Wednesday, May 27, 2009

Thrashing neighbours


If any awkwardness arose from great great-grandfather William Pearson’s uneasy cohabitation of a sizeable chunk of East Gippsland alongside Captain John Michael Loughnan of Emu Vale, at least the failed litigant and non-dueling Vandiemonian was farther distant at Lindenow than Francis Desailly, whom William thrashed on March 9, 1849, at a hurdle race meeting at Green Wattle Hill. According to the formal announcement of the flormal division of leases of crown land in the Port Phillip Government Gazette, which was reprinted verbatim in the Argus (Melbourne) on August 27, 1848 (p. 4), Mr. Desailly’s “hut” was one of the officially defining co-ordinates of Kilmany Park:
No. 36. Helen Pearson, (now W[illia]m. Pearson) Name of run—Kilmany Park. Estimated Area—12,800 acres. Estimated grazing capabilities— 1200 head of cattle. [Bounded] on the south by the La Trobe river, on the west by a line from the old crossing place on the La Trobe river to that part of the road from the “old crossing” place which is two miles distant in a straight line; on the north by a line from that point on the said road to a marked tree on a morass a few hundred yards below Mr Desailly’s hut, and from thence to the nearest point of the Thomson or Maconochie river; on the east by the Thomson and La Trobe rivers to their junction. N.B.—This run has been transferred with the sanction of the government to Mr. William Pearson, in whose name the lease will accordingly be prepared.

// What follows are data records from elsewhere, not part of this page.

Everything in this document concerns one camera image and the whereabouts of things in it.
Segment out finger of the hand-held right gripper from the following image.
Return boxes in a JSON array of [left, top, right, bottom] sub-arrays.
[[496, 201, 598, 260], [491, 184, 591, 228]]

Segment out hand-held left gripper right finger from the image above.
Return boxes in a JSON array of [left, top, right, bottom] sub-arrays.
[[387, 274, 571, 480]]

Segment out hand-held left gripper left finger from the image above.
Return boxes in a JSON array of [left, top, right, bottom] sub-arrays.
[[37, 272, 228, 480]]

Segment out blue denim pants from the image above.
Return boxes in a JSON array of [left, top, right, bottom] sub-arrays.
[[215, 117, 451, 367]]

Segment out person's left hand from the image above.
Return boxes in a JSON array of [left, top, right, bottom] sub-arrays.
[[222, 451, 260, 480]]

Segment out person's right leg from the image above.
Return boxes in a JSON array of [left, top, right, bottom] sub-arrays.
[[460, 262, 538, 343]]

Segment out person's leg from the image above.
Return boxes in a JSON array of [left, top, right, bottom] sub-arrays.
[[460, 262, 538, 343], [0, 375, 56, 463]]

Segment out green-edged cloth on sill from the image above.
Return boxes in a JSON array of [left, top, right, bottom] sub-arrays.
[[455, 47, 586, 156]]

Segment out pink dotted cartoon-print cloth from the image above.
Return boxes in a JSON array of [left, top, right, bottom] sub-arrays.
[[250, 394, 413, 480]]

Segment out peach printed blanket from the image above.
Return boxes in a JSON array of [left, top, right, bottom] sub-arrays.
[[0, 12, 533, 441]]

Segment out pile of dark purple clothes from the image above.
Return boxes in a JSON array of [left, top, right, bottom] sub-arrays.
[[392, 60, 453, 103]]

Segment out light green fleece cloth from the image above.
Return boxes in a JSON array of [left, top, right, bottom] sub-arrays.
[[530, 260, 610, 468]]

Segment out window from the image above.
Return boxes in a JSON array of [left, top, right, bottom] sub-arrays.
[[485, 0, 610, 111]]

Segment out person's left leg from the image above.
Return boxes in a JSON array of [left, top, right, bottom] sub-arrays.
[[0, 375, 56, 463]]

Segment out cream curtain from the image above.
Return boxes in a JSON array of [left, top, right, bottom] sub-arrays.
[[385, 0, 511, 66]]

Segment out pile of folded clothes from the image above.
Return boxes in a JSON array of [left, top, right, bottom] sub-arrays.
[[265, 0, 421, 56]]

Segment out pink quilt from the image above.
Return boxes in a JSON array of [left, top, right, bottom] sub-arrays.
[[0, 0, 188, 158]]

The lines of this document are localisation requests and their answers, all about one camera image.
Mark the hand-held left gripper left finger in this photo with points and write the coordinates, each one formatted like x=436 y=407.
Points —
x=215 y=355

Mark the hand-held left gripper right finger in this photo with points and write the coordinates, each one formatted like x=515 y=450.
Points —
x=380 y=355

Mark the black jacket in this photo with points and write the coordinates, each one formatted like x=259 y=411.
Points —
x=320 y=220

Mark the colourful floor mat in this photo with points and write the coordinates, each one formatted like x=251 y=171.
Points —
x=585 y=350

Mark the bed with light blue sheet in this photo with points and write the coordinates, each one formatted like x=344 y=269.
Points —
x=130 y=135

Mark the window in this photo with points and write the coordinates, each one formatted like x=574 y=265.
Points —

Whether or not William felt justified in thrashing Francis Desailly over a now-forgotten dispute over this common boundary, or some other bad blood, clearly William’s conviction—for which Angus McMillan paid surety—went a certain distance toward clearing the air. We know of no other subsequent tensions along that margin of Kilmany Park, though the basic principle of genetic inheritance would suggest that a measure of distrust almost certainly lingered in perpetuity.